Leichter Mehrzweckhubschrauber zur Verbringung von Spezialkräften

15 Exemplare des H 145 M schafft die Bundeswehr zwischen 2015 bis Ende 2017 an. Eingesetzt werden die leichten Mehrzweckhubschrauber, um die Spezialkräfte dorthin zu bringen, wo sie eingesetzt werden. Stationiert sind sie bei der Luftwaffe im Hubschraubergeschwader 64 in Laupheim.

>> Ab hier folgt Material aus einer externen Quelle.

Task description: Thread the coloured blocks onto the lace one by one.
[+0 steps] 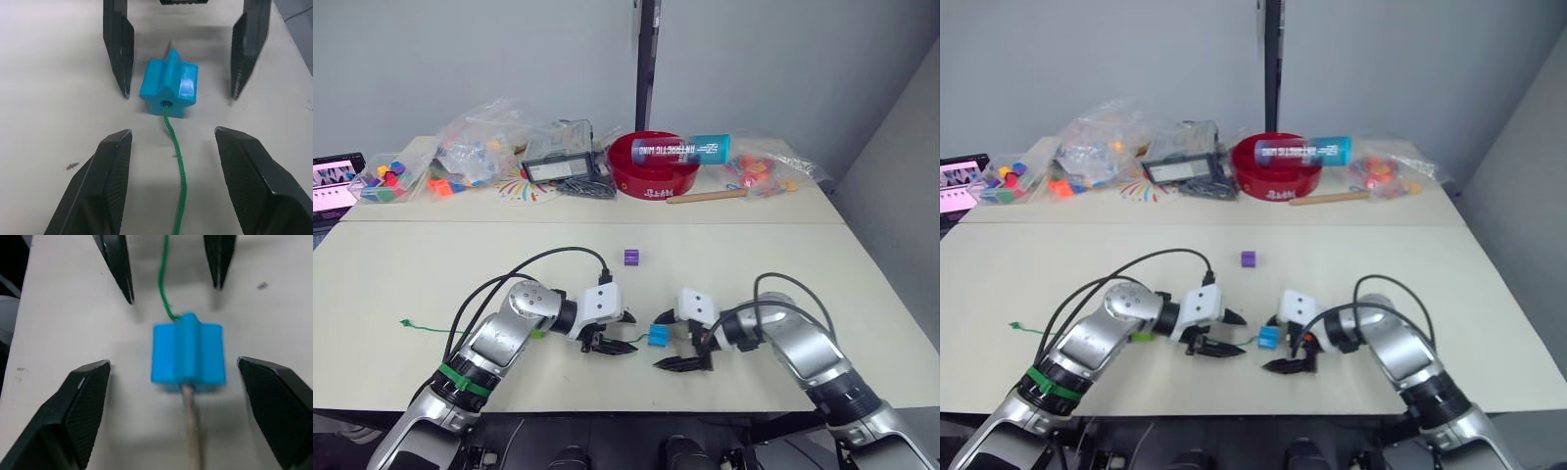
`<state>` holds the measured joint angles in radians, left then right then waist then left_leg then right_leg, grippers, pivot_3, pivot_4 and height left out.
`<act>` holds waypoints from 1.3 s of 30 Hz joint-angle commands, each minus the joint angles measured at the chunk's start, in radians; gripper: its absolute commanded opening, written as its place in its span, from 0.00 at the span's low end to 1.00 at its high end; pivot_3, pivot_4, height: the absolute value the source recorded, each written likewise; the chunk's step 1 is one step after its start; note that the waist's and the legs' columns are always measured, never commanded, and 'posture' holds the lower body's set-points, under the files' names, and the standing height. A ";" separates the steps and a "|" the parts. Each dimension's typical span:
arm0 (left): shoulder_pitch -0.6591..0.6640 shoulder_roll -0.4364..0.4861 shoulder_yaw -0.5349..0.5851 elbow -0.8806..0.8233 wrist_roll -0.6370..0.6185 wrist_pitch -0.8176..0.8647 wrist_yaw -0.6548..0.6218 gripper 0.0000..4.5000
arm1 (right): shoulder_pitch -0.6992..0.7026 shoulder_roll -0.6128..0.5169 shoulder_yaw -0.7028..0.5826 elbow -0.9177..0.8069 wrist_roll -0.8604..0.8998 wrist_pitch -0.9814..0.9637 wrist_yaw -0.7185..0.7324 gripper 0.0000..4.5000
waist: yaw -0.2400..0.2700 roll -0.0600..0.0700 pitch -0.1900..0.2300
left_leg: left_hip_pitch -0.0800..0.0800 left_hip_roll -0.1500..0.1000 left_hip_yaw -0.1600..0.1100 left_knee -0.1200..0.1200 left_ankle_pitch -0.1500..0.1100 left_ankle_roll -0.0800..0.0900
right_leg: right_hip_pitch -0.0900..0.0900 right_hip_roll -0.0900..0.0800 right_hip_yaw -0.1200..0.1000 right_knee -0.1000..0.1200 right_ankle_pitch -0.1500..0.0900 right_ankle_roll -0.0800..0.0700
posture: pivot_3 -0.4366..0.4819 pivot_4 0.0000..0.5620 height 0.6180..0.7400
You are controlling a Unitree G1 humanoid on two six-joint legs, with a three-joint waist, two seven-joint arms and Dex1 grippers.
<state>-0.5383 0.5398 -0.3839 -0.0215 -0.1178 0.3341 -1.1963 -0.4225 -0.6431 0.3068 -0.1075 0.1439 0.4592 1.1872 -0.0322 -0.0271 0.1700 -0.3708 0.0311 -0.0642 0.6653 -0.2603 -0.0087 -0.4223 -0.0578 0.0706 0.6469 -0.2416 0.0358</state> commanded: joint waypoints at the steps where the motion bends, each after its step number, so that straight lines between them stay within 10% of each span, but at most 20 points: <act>1: -0.035 -0.035 -0.023 0.015 0.016 -0.042 0.006 0.63 | 0.031 -0.032 -0.056 -0.045 0.033 -0.001 -0.011 0.99 | 0.001 0.000 0.000 | 0.000 0.000 0.000 0.000 0.000 0.000 | 0.000 0.000 0.000 0.000 0.000 0.000 | 0.48 0.27 0.92; 6: -0.065 -0.058 -0.040 0.069 0.030 -0.096 -0.010 0.63 | 0.071 -0.048 -0.081 -0.056 0.046 -0.004 -0.038 0.99 | -0.007 0.000 0.000 | 0.000 0.000 0.000 0.000 0.000 0.000 | 0.000 0.000 0.000 0.001 0.000 0.000 | 0.48 0.27 0.92; 12: -0.088 -0.072 -0.037 0.107 0.029 -0.112 -0.031 0.99 | 0.085 -0.043 -0.085 -0.076 0.054 0.006 -0.075 1.00 | -0.008 0.000 0.000 | 0.000 0.000 0.000 0.000 0.000 0.000 | 0.000 0.000 0.000 0.001 0.000 0.000 | 0.48 0.27 0.92; 24: -0.091 -0.137 -0.070 0.219 0.065 -0.171 -0.028 0.99 | 0.089 -0.040 -0.075 -0.091 0.056 0.019 -0.112 1.00 | -0.008 0.000 0.000 | 0.000 0.000 0.000 0.001 0.000 0.000 | 0.000 0.000 0.000 0.001 0.000 0.000 | 0.48 0.27 0.92; 34: -0.089 -0.151 -0.061 0.219 0.067 -0.166 -0.036 0.31 | 0.082 -0.028 -0.052 -0.090 0.049 0.015 -0.115 1.00 | -0.008 0.000 0.000 | 0.000 0.000 0.000 0.001 0.000 0.000 | 0.000 0.000 0.000 0.001 0.000 0.000 | 0.48 0.27 0.92; 39: -0.085 -0.135 -0.053 0.206 0.066 -0.162 -0.040 0.31 | 0.065 -0.009 -0.033 -0.076 0.041 -0.001 -0.114 0.74 | -0.010 0.000 0.000 | 0.000 0.000 0.000 0.001 0.000 0.000 | 0.000 0.001 0.000 0.001 0.000 0.000 | 0.48 0.27 0.92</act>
<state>-0.6202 0.3967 -0.4543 0.2106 -0.0424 0.1780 -1.2323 -0.3426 -0.6541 0.2696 -0.1671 0.1798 0.4798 1.0680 -0.0426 -0.0271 0.1700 -0.3706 0.0314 -0.0643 0.6661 -0.2603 -0.0086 -0.4221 -0.0572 0.0709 0.6476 -0.2416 0.0358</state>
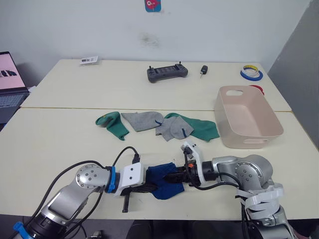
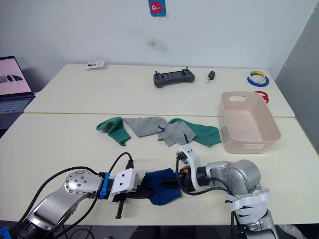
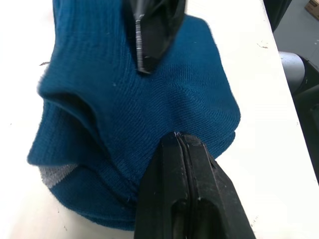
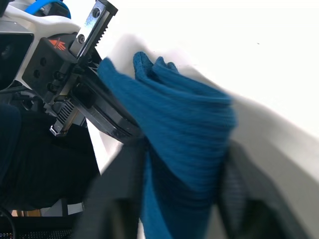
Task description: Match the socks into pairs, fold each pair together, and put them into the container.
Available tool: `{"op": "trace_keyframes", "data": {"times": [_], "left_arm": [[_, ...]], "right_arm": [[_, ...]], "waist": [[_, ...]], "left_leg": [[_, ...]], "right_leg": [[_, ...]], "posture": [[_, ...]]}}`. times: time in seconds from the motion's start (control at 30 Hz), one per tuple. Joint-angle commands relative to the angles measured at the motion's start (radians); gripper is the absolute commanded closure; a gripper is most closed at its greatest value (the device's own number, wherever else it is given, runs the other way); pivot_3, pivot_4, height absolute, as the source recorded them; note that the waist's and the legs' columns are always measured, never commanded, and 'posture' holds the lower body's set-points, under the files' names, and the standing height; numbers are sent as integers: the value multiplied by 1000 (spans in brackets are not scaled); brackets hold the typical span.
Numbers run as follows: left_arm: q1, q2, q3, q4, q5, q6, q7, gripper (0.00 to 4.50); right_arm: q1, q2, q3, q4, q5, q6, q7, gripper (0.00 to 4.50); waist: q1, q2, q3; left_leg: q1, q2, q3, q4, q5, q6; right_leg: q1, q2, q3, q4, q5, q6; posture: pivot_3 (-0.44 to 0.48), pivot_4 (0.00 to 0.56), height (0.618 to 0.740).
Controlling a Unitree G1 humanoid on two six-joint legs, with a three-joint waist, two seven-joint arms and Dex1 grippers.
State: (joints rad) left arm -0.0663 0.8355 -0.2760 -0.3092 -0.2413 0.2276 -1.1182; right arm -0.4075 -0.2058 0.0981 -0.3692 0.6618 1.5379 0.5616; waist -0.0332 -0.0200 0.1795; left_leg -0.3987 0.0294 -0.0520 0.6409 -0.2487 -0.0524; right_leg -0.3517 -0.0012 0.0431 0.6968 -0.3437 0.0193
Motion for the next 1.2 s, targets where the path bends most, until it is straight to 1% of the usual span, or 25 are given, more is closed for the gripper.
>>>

Hohe Mobilität, Notwasserungsanlage, Abseilvorrichtungen

Dunkelgrau gestrichen ist der H 145 M und so bei Nacht oder schlechten Sichtverhältnissen kaum zu erkennen. Leise wie kein anderer in seiner Klasse fliegt er, denn sein Heckrotor ist ummantelt. Er kann auch in urbaner Umgebung landen, so gering ist sein Rotordurchmesser. Mobilität ist seine größte Stärke. Mit Sondervorrichtungen für Abseilen und Notwasserung ist er an das Aufgabenspektrum der Spezialkräfte bestens angepasst. Die geräumige, hindernisfreie Kabine mit großen Seitenschiebetüren ermöglicht schnelles Ein- und Aussteigen.

Schnelle Beschaffung

Solch ein Multitalent hatte sich das Kommando in Calw schon lange gewünscht. Bekommen hat den H 145 M dann die Luftwaffe samt dem Auftrag, das KSK dorthin zu bringen, wohin es geschickt wird. Und das auch relativ schnell nach Unterzeichnung des Beschaffungsvertrags 2013. Bereits zweieinhalb Jahren später begann die Einführung des H 145 M. Neu ist er nämlich nicht. Schon seit vielen Jahren betreibt Airbus Helicopters die zivile Vorgängerversion H 145, früher EC 145 genannt.

Schutz für die Besatzung

Bei der militärischen Variante sind nun die Frontscheiben verstärkt, der Unterstützungstank ist selbstdichtend. Seitlich sind Befestigungspunkte für Waffenträger angebracht. Das modulare Avioniksystem bietet einen Vier-Achsen-Autopiloten im digitalen Cockpit mit drei großen Bildschirmen. Zugelassen sind Nachtsichtbrillen und Helmdisplays. Bei Überwachungsmissionen steuert ein Besatzungsmitglied Tageslicht- und Infrarotkameras. Ein Selbstschutzsystem sowie Panzerungen schützen die Besatzung.